╭──

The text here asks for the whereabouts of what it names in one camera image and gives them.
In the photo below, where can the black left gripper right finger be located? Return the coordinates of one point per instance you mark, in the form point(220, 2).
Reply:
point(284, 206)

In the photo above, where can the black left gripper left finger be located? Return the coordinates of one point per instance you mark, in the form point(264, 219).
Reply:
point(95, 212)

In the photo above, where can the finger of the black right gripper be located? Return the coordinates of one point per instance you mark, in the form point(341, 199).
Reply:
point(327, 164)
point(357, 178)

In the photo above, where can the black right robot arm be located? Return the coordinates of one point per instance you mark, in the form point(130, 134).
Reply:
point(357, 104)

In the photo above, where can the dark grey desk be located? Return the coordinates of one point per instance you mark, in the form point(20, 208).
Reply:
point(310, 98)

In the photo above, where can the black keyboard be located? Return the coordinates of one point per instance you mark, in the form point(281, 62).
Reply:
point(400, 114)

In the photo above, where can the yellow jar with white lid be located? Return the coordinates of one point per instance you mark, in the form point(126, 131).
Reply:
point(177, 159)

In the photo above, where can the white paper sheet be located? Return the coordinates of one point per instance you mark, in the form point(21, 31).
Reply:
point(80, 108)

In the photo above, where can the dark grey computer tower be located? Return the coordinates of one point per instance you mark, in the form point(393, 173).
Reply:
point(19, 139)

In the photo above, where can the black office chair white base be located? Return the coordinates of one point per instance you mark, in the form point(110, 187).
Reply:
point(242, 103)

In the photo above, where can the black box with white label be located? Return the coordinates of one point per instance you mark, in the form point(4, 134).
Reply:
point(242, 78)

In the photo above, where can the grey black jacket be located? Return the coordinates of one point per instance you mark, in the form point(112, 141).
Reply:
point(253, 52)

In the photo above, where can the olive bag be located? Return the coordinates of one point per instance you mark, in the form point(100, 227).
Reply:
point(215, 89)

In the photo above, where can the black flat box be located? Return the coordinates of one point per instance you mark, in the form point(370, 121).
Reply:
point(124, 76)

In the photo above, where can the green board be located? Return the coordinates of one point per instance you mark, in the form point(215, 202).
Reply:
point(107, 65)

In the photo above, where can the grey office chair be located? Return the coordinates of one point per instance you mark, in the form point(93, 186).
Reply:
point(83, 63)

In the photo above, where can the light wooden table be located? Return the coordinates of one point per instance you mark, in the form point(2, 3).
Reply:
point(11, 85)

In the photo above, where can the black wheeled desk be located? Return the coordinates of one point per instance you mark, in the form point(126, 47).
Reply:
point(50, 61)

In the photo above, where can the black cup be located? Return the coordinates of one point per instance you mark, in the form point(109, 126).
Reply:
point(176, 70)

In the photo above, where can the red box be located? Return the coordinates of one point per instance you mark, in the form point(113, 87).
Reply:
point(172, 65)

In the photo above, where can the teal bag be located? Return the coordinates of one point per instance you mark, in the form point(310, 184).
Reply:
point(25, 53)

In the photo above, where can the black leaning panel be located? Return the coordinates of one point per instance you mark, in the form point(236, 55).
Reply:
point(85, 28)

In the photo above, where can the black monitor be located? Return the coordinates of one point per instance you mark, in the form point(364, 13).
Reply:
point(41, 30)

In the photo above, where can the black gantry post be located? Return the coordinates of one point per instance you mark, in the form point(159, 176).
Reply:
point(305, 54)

╰──
╭──

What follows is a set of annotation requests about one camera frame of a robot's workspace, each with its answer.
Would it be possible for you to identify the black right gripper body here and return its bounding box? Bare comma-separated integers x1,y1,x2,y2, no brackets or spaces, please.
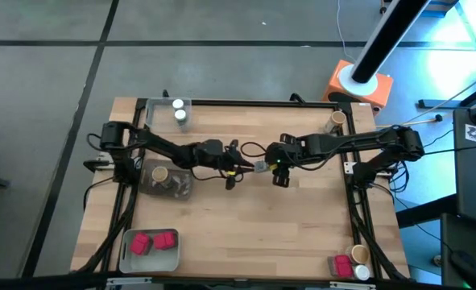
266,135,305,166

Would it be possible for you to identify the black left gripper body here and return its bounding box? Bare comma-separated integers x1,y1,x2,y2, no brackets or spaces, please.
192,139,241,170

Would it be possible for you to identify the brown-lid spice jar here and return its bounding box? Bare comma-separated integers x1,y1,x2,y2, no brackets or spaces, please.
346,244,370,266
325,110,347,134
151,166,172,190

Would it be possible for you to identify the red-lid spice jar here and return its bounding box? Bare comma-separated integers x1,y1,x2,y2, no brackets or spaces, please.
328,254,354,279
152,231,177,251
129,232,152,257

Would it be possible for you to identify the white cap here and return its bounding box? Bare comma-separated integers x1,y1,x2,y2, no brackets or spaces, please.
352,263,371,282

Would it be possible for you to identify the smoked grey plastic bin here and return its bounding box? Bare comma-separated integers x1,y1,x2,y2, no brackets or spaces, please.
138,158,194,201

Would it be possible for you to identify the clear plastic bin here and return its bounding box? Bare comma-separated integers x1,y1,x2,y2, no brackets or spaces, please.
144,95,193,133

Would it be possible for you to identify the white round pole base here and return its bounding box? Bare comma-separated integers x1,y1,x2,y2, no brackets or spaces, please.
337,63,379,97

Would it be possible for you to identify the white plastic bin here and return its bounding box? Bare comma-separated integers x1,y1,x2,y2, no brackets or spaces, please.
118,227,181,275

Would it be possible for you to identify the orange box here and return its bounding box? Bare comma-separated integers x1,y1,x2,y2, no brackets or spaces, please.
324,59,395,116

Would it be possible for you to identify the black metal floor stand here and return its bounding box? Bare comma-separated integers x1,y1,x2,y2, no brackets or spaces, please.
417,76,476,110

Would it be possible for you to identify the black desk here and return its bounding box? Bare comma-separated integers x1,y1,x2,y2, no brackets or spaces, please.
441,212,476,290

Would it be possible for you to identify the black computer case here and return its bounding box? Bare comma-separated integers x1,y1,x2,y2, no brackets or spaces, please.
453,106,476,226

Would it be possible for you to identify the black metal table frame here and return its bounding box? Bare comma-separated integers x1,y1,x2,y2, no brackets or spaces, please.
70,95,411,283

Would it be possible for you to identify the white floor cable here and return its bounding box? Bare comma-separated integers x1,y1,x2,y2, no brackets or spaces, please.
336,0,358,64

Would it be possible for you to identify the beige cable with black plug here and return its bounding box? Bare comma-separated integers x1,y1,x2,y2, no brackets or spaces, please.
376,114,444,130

╰──

## EXERCISE DIRECTIONS
In the entries above, which lines hold the string "camera"? Report all of them.

## RESULT BELOW
The text here asks for the whereabouts of what it names in one camera image and gives them.
What follows is a set of annotation requests about one camera frame of a robot's workspace, each with its answer.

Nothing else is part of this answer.